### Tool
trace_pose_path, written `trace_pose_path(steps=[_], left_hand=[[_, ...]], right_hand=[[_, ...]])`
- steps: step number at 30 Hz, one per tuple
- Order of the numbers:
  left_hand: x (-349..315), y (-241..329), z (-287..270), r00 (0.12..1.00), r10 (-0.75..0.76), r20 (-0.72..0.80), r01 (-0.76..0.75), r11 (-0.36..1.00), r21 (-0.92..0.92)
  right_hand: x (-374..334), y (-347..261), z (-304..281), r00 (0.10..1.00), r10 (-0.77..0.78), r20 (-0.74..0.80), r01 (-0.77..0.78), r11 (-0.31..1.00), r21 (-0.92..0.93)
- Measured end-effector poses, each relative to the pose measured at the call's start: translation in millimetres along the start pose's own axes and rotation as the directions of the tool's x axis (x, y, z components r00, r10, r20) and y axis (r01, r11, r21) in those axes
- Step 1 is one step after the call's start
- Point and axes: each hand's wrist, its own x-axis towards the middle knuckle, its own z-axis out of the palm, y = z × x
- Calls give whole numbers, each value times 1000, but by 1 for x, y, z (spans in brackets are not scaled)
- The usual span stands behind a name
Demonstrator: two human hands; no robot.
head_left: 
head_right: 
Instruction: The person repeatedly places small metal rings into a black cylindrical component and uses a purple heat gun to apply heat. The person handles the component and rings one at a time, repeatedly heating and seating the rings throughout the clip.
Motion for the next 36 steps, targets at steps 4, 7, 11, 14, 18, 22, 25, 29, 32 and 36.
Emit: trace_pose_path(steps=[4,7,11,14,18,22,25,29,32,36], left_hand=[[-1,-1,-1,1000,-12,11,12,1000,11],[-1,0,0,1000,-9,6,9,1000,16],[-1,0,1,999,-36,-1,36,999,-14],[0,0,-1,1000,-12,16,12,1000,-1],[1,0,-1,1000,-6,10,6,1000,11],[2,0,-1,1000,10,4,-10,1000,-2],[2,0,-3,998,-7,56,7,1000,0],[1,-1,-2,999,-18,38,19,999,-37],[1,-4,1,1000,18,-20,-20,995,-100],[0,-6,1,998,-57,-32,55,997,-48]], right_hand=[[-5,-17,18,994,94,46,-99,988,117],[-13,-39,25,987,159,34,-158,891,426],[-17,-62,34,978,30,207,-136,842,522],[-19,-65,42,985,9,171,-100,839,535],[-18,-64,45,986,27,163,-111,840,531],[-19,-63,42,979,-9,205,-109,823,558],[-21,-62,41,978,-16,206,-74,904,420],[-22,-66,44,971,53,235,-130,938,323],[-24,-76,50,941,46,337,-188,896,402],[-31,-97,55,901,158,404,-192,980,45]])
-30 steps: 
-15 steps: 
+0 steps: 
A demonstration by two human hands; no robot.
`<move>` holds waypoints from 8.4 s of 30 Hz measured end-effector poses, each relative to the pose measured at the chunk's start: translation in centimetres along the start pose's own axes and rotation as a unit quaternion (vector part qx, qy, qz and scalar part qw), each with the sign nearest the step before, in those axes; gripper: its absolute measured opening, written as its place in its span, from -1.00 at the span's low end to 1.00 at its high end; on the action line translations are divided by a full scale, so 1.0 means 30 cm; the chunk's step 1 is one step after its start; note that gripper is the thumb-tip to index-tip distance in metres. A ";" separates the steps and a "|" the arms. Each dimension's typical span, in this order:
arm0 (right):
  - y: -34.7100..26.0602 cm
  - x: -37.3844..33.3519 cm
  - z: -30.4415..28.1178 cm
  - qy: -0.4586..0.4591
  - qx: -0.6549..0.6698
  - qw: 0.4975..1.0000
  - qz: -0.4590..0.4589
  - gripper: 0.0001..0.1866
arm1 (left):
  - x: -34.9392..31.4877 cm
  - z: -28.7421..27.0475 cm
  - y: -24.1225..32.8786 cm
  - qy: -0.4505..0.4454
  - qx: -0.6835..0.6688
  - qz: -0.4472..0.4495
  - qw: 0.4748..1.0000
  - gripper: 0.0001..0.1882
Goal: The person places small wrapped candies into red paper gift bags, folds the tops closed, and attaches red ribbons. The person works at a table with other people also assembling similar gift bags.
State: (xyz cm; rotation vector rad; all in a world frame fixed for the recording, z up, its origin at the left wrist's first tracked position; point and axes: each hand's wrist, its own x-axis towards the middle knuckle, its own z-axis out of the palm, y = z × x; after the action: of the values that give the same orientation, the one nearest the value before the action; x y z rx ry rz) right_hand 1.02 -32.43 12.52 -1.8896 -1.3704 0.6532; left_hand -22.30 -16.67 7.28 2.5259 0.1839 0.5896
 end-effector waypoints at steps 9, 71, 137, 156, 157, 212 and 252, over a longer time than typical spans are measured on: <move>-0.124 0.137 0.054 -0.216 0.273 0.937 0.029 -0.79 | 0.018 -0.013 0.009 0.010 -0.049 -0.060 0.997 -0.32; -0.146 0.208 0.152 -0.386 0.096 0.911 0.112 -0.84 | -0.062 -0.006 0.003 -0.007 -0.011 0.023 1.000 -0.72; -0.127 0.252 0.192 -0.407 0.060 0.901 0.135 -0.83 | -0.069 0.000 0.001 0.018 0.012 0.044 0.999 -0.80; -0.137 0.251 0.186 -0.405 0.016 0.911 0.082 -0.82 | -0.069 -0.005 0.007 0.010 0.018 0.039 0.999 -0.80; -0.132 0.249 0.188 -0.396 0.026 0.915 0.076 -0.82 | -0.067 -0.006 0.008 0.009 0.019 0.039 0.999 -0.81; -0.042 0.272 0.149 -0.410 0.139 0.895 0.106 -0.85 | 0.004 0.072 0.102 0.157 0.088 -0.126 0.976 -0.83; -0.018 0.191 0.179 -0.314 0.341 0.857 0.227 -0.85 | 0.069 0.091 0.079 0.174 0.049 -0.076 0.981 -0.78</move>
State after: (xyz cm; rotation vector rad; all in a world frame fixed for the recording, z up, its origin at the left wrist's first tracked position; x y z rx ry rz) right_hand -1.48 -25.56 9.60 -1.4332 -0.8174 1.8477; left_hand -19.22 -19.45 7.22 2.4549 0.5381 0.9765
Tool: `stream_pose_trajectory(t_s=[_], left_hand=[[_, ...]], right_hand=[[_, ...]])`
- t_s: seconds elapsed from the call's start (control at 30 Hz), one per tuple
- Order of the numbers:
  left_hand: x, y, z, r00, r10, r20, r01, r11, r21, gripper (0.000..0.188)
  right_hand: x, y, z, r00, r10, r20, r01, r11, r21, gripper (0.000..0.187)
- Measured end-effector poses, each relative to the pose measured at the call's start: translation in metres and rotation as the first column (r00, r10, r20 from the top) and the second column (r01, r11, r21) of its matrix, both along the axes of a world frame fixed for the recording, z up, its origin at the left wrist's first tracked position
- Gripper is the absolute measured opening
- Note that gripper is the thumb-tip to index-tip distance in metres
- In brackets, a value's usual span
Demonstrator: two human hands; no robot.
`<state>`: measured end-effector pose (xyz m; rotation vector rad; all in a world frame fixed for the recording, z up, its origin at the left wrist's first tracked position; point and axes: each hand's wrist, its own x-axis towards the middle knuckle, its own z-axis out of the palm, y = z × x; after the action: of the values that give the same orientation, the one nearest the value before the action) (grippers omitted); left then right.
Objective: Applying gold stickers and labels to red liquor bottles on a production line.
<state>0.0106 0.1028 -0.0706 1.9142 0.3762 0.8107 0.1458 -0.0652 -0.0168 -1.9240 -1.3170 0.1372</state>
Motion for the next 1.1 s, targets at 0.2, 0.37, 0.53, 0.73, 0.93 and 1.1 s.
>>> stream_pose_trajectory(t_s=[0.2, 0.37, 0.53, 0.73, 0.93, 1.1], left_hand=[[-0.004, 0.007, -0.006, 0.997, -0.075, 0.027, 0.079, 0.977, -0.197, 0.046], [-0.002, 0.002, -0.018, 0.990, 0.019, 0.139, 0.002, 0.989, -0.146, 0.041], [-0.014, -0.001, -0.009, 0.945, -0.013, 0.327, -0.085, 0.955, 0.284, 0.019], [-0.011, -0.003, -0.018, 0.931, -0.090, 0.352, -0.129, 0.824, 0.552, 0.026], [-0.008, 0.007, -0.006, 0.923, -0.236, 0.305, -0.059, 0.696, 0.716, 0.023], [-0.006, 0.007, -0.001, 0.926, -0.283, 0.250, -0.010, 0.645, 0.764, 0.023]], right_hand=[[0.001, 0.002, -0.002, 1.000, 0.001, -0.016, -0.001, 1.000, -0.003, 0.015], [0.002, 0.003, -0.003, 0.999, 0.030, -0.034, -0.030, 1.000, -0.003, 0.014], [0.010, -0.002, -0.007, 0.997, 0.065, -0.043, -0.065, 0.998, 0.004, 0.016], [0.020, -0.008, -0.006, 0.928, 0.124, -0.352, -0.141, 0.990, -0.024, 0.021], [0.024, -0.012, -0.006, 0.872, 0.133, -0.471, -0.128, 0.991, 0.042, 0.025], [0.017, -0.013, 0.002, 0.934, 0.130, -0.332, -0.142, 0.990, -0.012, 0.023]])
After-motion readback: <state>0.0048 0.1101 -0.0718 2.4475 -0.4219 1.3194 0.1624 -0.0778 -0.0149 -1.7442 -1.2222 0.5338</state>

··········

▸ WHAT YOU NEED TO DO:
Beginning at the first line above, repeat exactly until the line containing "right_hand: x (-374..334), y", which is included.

▸ COMPLETED TASK:
### Tool
trace_pose_path, written `trace_pose_path(steps=[_], left_hand=[[_, ...]], right_hand=[[_, ...]])`
- steps: step number at 30 Hz, one per tuple
- Order of the numbers:
  left_hand: x (-349..315), y (-241..329), z (-287..270), r00 (0.12..1.00), r10 (-0.75..0.76), r20 (-0.72..0.80), r01 (-0.76..0.75), r11 (-0.36..1.00), r21 (-0.92..0.92)
  right_hand: x (-374..334), y (-347..261), z (-304..281), r00 (0.10..1.00), r10 (-0.77..0.78), r20 (-0.74..0.80), r01 (-0.77..0.78), r11 (-0.31..1.00), r21 (-0.92..0.93)

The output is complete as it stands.